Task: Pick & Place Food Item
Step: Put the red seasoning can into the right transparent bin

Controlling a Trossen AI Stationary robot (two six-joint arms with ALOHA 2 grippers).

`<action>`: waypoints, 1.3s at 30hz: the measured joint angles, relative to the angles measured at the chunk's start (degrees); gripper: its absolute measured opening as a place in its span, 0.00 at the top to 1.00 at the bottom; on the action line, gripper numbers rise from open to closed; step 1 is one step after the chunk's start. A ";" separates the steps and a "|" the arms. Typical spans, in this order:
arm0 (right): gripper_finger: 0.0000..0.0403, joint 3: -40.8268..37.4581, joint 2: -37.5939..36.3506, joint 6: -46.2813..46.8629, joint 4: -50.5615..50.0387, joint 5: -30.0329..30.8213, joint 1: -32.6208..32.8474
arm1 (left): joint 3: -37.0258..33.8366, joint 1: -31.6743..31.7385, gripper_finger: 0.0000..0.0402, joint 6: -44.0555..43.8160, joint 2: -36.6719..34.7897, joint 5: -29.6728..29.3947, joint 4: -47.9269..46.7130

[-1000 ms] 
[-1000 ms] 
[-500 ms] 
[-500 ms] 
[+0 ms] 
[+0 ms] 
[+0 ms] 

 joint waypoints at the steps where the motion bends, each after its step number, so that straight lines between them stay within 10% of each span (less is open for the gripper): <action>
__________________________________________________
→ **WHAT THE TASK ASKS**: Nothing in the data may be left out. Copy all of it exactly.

→ **YOUR RESPONSE**:
Task: Pick & Place Food Item
Step: Put the red seasoning can into the right transparent bin

Controlling a Trossen AI Stationary robot (two six-joint arms with ALOHA 2 grippers).

`<action>`: waypoints, 1.3s at 30hz: the measured joint angles, relative to the angles measured at the chunk's start (degrees); gripper: its absolute measured opening as a place in its span, 0.00 at the top to 1.00 at the bottom; on the action line, gripper numbers rise from open to closed; step 1 is one step after the chunk's start. A ";" separates the steps and a "|" the arms. Typical spans, in this order:
arm0 (right): gripper_finger: 0.0000..0.0403, joint 3: -40.8268..37.4581, joint 2: -37.5939..36.3506, joint 6: -46.2813..46.8629, joint 4: -50.5615..50.0387, joint 5: -30.0329..30.8213, joint 1: -32.6208..32.8474
arm1 (left): joint 3: -37.0258..33.8366, joint 1: -31.6743..31.7385, gripper_finger: 0.0000..0.0402, joint 6: -44.0555..43.8160, joint 2: -36.6719..34.7897, joint 5: -29.6728..29.3947, joint 4: -47.9269..46.7130

[-1000 ms] 
[-1000 ms] 
[-500 ms] 
[-500 ms] 
[+0 ms] 
[+0 ms] 
[+0 ms] 

 joint waypoints at the steps where the motion bends, each after its step number, so that straight lines between them stay within 10% of each span (less is open for the gripper): <action>

The exercise has been fully answered.